The break would come four years later in 2015, right when Oman needed it the most. Jatinder was the team’s top scorer in the World T20 Qualifier in Ireland and Scotland – 213 runs at an average of 35 – including a match-winning half-century against Netherlands.

“Everybody rushed into the ground after we won that game,” he recalls. “I cannot describe the feeling. They lifted me up. I scored 65 not out and we won the game comfortably. It was really so soothing to beat such a reputed team in the cricket arena. The celebration was just so great. We were all on top of each other. Dancing. Our board members were there. They also celebrated with us. It was really nice.”

That unity is Oman’s biggest strength and they set a lot of store by it. “We appreciate everybody,” Jatinder says. “Each and every person is important in the team, even those not playing are equally important.” Evidence of that came in their final match of the Asia Cup, when a substitute raced out after rookie left-arm seamer Bilal Khan had made a fine stop on the third-man boundary to pat Kaleem on the back because Kaleem had run all the way from point to pat Bilal on the back.
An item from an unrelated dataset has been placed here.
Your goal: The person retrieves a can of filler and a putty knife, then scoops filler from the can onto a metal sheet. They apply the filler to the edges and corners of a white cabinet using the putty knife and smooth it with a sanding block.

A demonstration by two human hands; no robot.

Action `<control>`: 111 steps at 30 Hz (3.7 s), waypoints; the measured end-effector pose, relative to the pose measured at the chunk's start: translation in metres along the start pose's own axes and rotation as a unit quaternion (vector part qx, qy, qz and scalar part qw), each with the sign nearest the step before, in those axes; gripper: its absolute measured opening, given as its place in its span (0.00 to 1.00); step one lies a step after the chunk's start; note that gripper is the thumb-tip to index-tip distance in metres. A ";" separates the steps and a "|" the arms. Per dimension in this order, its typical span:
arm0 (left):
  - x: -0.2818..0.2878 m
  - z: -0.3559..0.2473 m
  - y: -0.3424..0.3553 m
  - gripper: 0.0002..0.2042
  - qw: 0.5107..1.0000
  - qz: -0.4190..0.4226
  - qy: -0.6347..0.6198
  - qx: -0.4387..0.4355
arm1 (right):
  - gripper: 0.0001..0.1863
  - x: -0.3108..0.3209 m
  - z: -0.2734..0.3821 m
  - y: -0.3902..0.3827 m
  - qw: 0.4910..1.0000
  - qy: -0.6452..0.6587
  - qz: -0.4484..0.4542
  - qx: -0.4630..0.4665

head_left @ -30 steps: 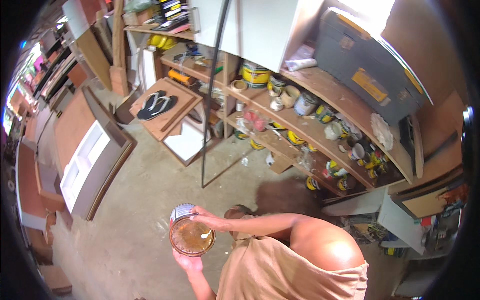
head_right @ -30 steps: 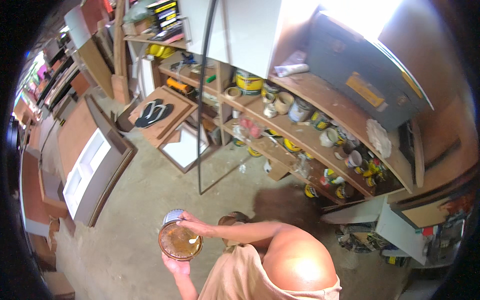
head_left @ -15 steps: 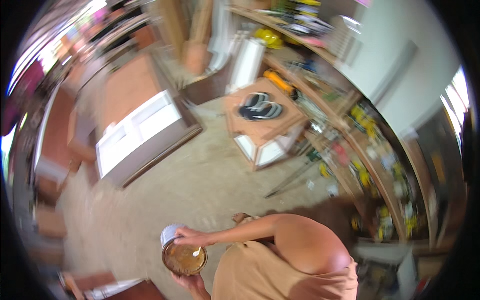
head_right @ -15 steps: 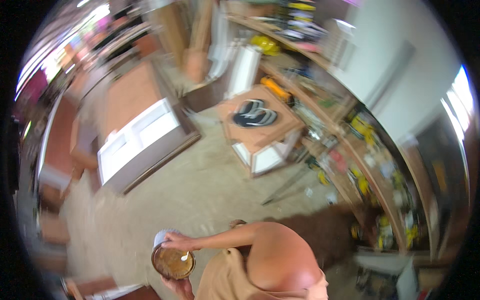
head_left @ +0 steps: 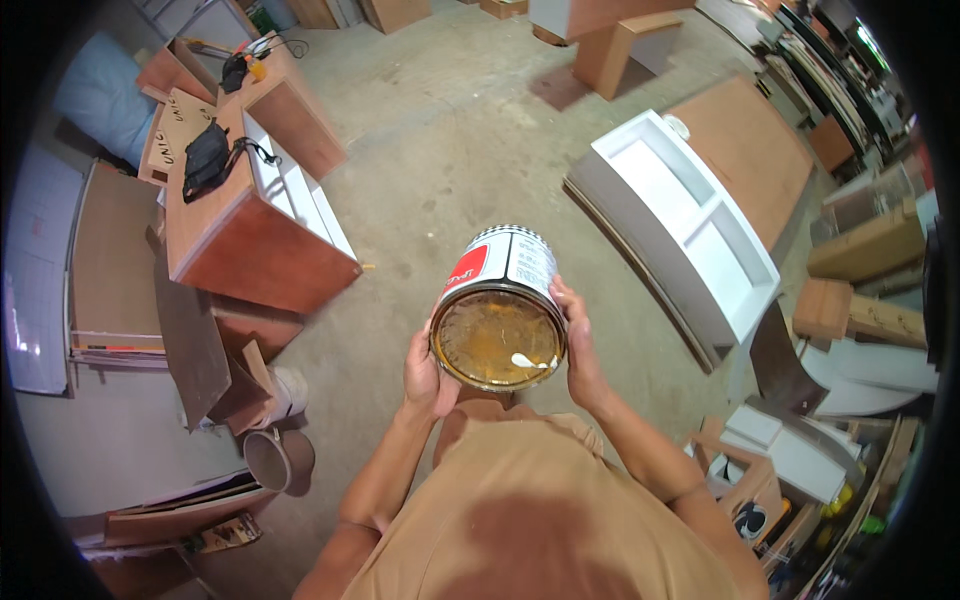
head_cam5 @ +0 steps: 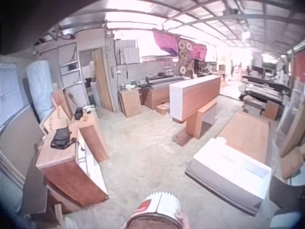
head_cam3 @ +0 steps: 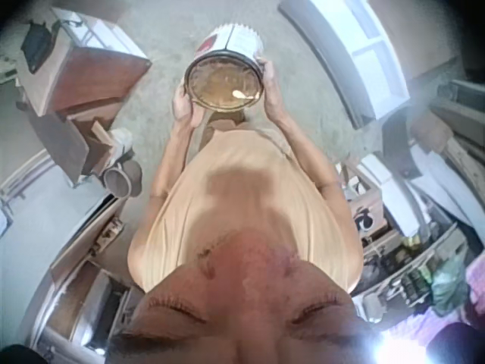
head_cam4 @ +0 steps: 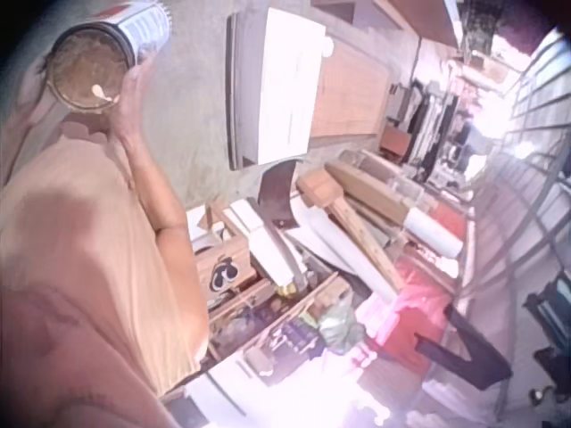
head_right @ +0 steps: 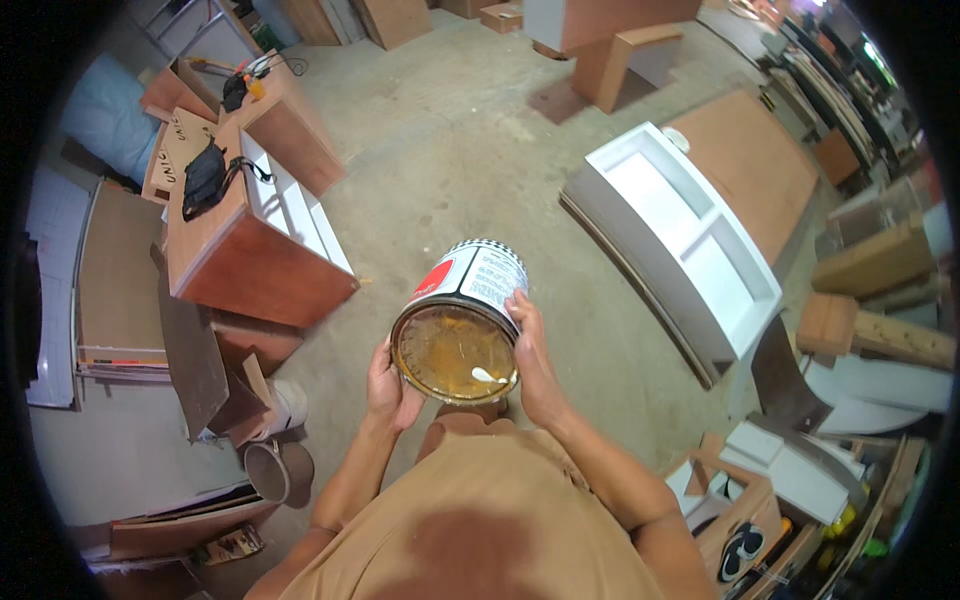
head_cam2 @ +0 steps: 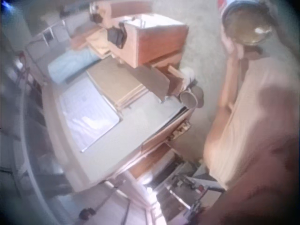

Looking within is how Oman have made it to the big stage. So they should keep at it. Plumb as deep as necessary to strike the gold they so dearly need – local talent. “Education [about cricket] needs to happen at school level,” Jatinder says. “We need more academies so it becomes reachable for the locals. We do have a few now, but they are not full time. They function three days a week, one and a half hours a day.”

The World T20 will help. They are assured of $250,000 participation money. That can help generate better infrastructure. The ICC is also looking into allocating more funds for the Associates. But the exposure this team has earned will be priceless. A World Cup is the kind of thing that turns even the staunchly uninterested into hysterical fans.

“The companies are coming forward and investing. They are relying on cricket,” Jatinder says. “People are also following us now, they want the Oman team to do well. That’s a change we’ve seen in the recent past.”

So who’s to say that years from now another youngster born and brought up in Oman won’t sit in front of another reporter, feel silly when asked why he chose his career path and answer, “Cricket is in our blood.”